*Assigned task*. Filtering the records below, copy only those lines that include the word "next".

Dataset items
<<<<

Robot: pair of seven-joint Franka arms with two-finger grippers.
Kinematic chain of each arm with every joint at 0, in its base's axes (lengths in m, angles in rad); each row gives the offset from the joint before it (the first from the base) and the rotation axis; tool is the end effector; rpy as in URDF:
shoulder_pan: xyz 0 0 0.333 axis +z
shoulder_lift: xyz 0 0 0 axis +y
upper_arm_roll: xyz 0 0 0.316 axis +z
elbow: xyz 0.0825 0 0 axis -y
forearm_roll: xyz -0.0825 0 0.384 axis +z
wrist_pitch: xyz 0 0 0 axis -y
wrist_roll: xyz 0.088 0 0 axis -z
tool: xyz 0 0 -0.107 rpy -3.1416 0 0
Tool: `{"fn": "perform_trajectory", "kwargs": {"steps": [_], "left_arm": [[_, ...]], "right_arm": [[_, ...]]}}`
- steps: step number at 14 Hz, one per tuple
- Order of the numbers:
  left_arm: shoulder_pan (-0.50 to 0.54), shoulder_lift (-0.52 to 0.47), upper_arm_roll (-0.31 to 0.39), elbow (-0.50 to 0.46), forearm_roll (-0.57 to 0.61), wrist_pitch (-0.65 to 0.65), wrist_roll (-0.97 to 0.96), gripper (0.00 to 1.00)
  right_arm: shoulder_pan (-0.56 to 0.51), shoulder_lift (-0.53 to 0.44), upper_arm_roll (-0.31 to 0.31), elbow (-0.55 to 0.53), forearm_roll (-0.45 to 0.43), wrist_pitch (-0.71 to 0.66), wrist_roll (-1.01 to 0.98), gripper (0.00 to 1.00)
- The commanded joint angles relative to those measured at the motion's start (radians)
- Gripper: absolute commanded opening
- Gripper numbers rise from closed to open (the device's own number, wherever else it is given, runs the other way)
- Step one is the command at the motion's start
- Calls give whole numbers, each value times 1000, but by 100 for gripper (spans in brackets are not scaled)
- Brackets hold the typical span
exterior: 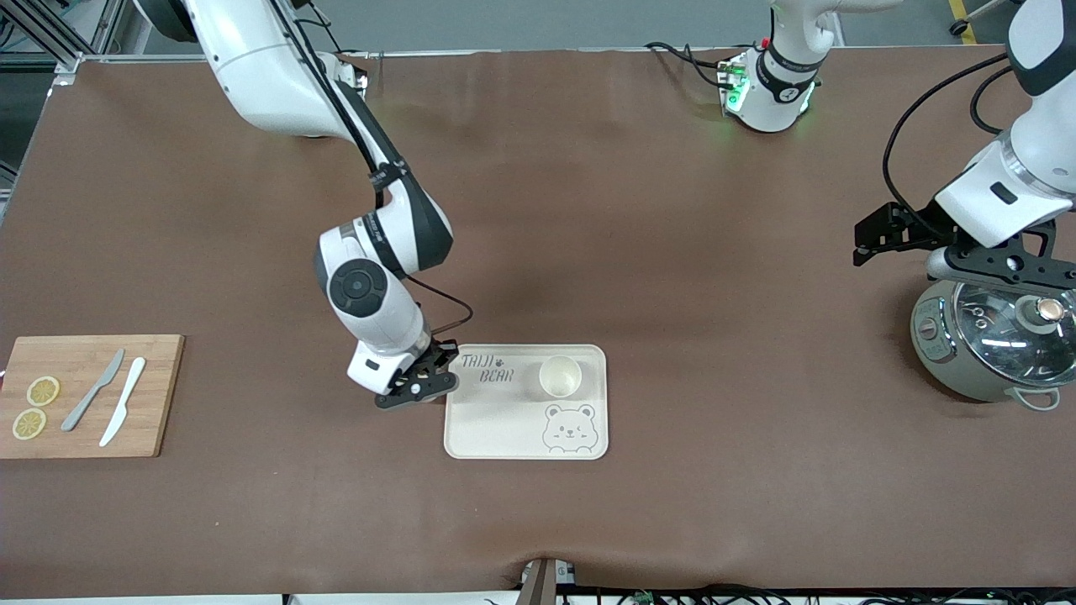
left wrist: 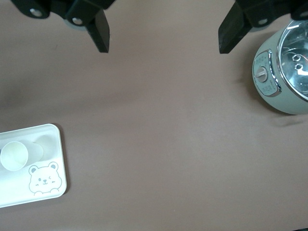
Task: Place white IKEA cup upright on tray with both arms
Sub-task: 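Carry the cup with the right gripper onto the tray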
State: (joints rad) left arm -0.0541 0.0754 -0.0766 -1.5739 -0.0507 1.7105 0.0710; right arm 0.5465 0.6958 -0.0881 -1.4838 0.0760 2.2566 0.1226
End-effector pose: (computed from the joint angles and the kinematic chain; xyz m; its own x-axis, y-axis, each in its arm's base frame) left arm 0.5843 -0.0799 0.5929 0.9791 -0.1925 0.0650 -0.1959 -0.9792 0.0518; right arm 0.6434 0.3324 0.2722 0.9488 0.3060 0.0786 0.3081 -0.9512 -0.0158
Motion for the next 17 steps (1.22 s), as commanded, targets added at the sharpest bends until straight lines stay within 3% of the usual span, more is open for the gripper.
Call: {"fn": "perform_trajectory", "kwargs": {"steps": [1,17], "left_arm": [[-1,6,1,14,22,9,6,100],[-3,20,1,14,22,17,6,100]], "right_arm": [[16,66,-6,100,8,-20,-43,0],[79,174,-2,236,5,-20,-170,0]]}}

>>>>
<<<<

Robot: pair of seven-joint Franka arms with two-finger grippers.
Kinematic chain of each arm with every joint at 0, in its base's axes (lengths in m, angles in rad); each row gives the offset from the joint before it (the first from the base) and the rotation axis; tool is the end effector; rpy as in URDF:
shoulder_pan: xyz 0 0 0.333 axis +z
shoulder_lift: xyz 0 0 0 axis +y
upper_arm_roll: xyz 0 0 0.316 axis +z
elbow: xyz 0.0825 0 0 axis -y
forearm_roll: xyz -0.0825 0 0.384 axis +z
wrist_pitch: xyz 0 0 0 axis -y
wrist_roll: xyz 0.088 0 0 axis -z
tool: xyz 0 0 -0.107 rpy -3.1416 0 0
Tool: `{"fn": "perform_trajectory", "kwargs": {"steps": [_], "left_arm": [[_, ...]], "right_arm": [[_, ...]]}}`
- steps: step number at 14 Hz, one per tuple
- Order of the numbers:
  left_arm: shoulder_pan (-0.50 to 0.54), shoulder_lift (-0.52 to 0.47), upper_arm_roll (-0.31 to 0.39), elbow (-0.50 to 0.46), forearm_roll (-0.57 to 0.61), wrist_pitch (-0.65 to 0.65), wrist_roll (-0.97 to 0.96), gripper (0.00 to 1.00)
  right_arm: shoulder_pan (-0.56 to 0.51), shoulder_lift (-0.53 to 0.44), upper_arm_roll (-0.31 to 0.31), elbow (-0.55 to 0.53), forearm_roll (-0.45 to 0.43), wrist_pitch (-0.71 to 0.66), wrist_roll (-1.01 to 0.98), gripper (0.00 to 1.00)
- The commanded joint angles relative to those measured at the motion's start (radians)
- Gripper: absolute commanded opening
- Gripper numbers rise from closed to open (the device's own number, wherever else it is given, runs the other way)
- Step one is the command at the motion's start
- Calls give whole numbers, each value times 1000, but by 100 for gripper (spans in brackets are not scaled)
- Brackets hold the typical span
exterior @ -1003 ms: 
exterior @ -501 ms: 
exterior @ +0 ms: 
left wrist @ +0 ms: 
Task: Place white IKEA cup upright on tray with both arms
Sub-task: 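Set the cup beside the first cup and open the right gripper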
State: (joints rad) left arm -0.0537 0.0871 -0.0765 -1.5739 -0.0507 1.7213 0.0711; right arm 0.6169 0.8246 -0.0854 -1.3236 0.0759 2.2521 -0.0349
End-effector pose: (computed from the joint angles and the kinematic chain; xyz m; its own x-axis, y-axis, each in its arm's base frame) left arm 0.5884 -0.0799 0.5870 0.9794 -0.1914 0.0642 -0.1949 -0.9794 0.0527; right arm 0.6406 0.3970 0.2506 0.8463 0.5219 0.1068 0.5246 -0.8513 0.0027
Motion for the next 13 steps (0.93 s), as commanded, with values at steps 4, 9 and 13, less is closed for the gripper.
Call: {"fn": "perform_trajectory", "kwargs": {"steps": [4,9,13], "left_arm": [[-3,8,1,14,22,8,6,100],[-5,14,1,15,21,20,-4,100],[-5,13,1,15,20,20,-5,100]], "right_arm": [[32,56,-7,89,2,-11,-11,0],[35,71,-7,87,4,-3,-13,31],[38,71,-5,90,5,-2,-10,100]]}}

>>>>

*Solved exercise*.
Motion for the next 17 steps (1.22 s), as commanded, targets added at the sharpest bends until straight lines stay within 3% of the usual span, more is open for the gripper.
Motion for the next 13 steps (0.93 s), as commanded, with values at steps 4, 9 and 13, less is closed for the gripper.

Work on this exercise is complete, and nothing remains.